Small, slender roots of the green onion. Mmm...delicious.

Small, slender roots of the green onion. Mmm…delicious. [Photo Credit:]

But I didn’t say anything. I figured, hey, what do I know? I planted those green onions last September. Their underground parts might have gotten very large in the interim. Who am I to judge an onion’s private soil bits?

Dinner was served. We sit down and enjoy a delightful stew. Everything was delicious–until I ate the onion slice. It was a horrible taste–so bitter and strange. I swallowed it down fast. I figured it was just one of those random disgusting tastes that sometimes inexplicably crops up in meals. Like, I dunno–a slip of the cook’s hand, something innocuous but gross, a weird bit of potato, who knows? Everything else tasted fine, so I didn’t think much of it.
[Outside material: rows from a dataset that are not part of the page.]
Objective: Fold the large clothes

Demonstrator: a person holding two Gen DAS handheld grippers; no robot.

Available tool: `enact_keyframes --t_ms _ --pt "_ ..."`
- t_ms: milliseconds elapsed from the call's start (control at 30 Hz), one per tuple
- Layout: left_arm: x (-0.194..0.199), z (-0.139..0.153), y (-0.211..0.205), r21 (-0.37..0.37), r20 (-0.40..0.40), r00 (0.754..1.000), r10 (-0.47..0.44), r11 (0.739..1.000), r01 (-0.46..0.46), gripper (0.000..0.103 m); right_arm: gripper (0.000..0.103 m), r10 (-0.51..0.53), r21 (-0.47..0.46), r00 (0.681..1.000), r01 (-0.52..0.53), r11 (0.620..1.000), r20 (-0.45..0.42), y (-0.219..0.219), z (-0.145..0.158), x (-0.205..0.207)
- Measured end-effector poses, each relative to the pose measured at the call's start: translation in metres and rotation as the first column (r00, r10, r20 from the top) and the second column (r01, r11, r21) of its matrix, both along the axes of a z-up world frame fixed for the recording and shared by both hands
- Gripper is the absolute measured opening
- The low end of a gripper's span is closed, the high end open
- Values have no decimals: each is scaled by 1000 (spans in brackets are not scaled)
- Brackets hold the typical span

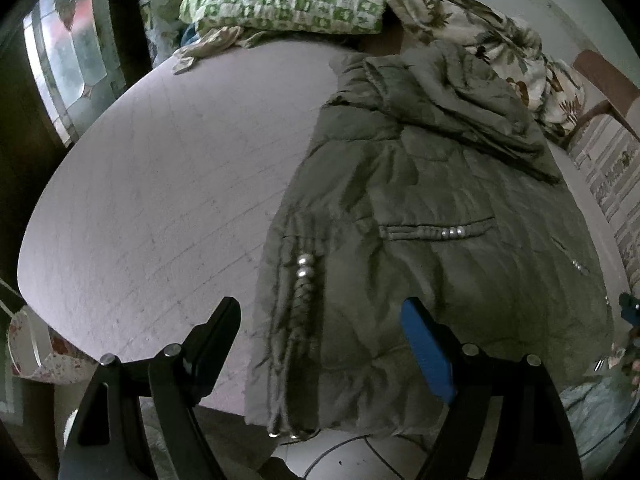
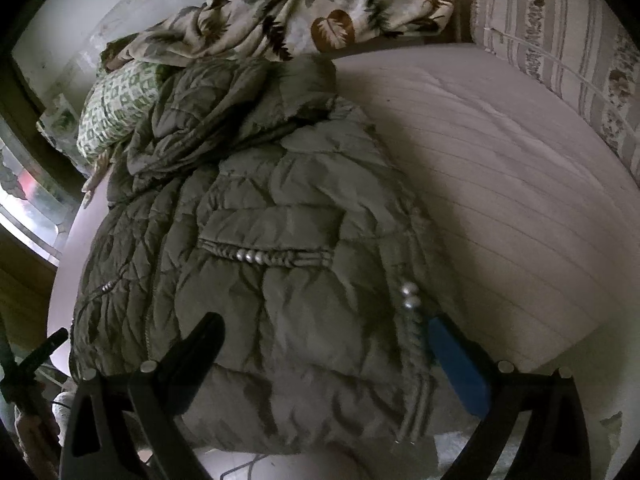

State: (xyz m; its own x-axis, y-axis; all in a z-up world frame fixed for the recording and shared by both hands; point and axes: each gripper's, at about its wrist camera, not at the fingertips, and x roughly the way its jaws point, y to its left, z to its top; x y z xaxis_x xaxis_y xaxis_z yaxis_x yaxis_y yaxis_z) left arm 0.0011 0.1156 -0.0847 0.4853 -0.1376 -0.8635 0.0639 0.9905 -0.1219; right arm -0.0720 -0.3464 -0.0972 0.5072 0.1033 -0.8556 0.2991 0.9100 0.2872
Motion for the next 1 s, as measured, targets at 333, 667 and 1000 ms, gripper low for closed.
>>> enact_keyframes --t_ms 333,667,1000 --pt "-7 -21 30 -55 -81 996 23 998 -27 83 103 -28 -7 999 28 1000 -36 -19 -5 -18" --pt "-4 -35 22 -52 -117 993 -6 999 0 83 103 -23 54 992 30 998 -122 -45 -30 -16" --pt "5 -48 13 -24 -146 989 -30 999 27 84 103 20 227 976 30 973 -215 -65 -73 -10"
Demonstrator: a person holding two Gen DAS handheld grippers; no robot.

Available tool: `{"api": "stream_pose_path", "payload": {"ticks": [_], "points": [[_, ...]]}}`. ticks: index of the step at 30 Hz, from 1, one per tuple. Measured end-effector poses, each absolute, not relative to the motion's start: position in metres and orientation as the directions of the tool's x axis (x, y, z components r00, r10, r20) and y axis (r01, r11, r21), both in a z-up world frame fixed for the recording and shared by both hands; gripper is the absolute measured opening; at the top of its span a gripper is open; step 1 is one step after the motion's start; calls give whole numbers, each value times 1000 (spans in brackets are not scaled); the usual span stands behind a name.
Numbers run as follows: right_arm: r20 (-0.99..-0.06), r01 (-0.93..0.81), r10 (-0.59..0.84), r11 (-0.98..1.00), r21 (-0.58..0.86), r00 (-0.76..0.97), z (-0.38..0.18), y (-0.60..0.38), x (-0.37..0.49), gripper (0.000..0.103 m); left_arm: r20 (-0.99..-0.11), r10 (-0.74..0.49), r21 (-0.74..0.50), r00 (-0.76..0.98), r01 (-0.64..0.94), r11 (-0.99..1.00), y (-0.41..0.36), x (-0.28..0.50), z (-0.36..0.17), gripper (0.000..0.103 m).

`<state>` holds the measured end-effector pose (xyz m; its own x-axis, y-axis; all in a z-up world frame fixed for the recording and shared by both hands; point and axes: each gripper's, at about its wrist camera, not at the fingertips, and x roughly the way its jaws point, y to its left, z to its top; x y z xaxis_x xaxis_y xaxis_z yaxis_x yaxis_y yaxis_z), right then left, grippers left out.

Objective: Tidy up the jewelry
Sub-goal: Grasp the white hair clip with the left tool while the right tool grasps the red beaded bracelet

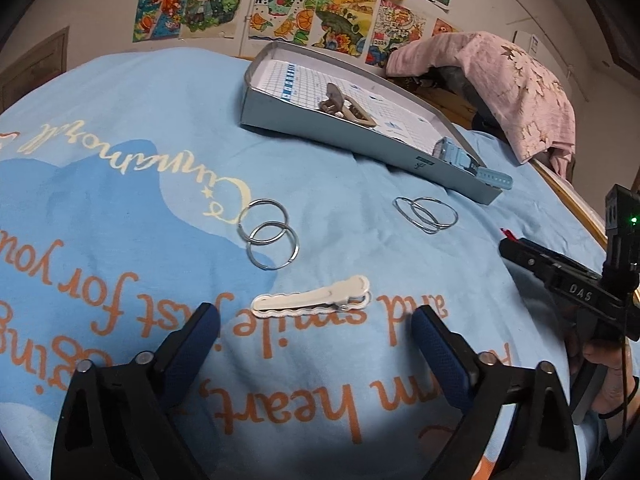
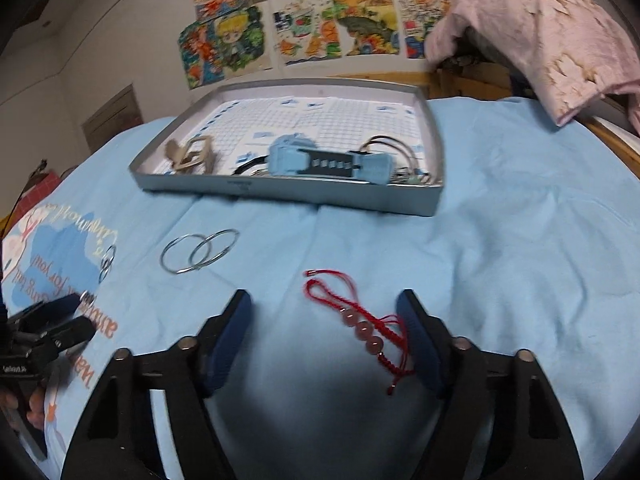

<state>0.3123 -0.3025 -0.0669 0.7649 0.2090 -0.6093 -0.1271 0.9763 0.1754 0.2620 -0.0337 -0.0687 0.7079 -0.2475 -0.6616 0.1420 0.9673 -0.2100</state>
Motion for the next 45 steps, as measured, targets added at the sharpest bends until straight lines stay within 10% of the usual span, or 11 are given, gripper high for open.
{"api": "stream_pose_path", "payload": {"ticks": [22, 45], "points": [[-606, -312, 338, 938, 153, 720, -62, -271, 293, 24, -672, -405, -319, 620, 252, 914, -40, 258, -66, 46], [-635, -333, 378, 922, 196, 673, -64, -266, 281, 22, -652, -415, -306, 634, 280, 910, -42, 289, -62, 60]]}}
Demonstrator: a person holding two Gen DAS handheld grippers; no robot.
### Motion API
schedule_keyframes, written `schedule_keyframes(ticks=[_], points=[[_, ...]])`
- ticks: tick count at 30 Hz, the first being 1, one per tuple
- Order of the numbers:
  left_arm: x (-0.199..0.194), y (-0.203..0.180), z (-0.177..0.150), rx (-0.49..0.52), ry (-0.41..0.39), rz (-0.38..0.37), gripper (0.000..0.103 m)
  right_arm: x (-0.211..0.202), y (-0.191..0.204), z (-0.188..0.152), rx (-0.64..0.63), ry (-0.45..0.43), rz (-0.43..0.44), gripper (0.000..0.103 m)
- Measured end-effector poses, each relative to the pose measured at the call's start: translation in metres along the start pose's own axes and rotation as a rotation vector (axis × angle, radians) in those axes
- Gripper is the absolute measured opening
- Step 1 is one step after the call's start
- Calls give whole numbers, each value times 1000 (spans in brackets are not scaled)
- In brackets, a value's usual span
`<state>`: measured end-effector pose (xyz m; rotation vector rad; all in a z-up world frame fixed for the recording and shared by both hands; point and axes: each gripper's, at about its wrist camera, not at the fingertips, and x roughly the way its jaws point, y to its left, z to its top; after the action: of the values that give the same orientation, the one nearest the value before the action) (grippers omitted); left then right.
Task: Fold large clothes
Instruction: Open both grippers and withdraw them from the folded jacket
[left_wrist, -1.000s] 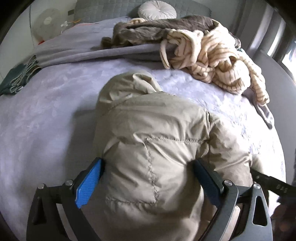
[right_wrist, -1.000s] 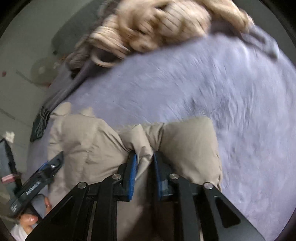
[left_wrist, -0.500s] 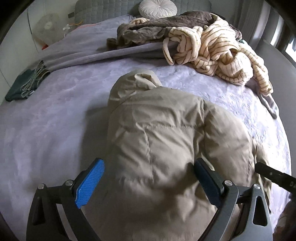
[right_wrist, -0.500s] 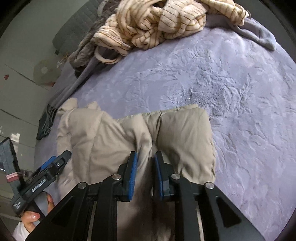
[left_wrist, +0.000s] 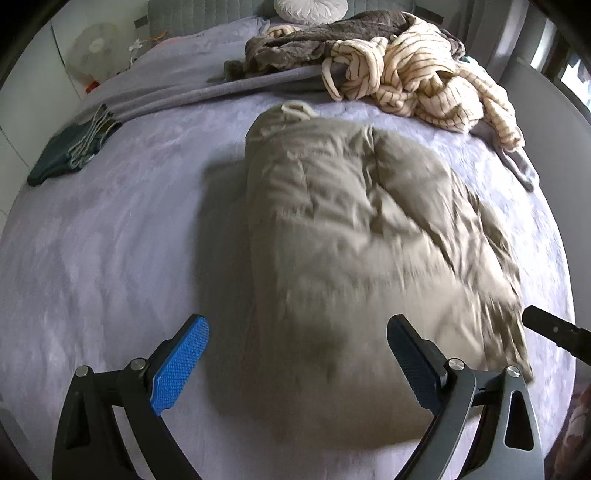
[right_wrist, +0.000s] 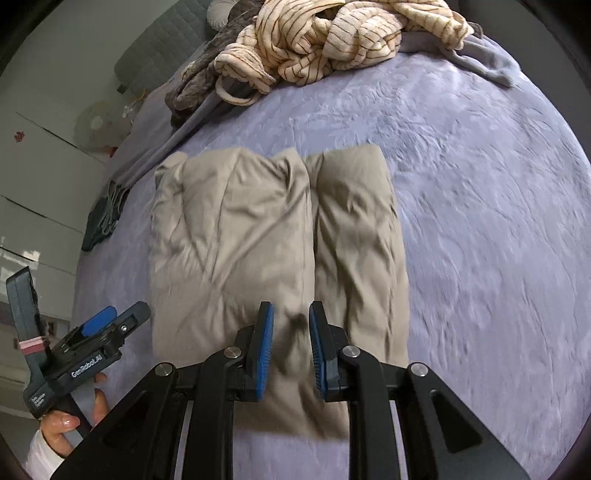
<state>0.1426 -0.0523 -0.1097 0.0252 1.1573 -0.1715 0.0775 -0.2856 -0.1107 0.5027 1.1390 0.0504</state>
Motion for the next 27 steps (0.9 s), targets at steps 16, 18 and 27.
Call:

Dinner ends, and I hurry back upstairs to continue my work shift. Meanwhile, Jorge cleans up downstairs, turns off all the lights and tucks himself into bed. I am working in my office for awhile, and about an hour or so after we’d eaten, I begin to feel really strange.

I’m dizzy. I’m unable to concentrate. And God help me–I feel like I could puke. I NEVER. EVER. PUKE, either.

“Jorge?” I call out. “I feel sick. I feel like I might puke.”

There’s a few second’s pause on his end. Then, he replies, like in a horror movie, “Me too. I really feel like puking.”

Three minutes later, while I’m sitting at my desk trying to convince myself I’m just hallucinating the nausea, Jorge rushes from our bed to the bathroom and begins puking his guts out.

“I love you,” I tell him feebly from my office, which is right next to the bathroom, while he retches his face off. “I’d come help you if I weren’t afraid of puking my guts out too.”

“It’s okay,” he tells me between heaves. “Stay in there.”

I wait for him to finish, intent on consoling him once he’s done retching. But once I hear the water running as he’s rinsing his mouth out, I feel a familiar sensation. A hot rush of sick barreling from stomach to throat. Dizziness, heat, and discomfort creeping through every cell of my body. I rush to the bathroom, put my face into the same toilet he’s used for the past ten minutes.

And I puke my face off, too.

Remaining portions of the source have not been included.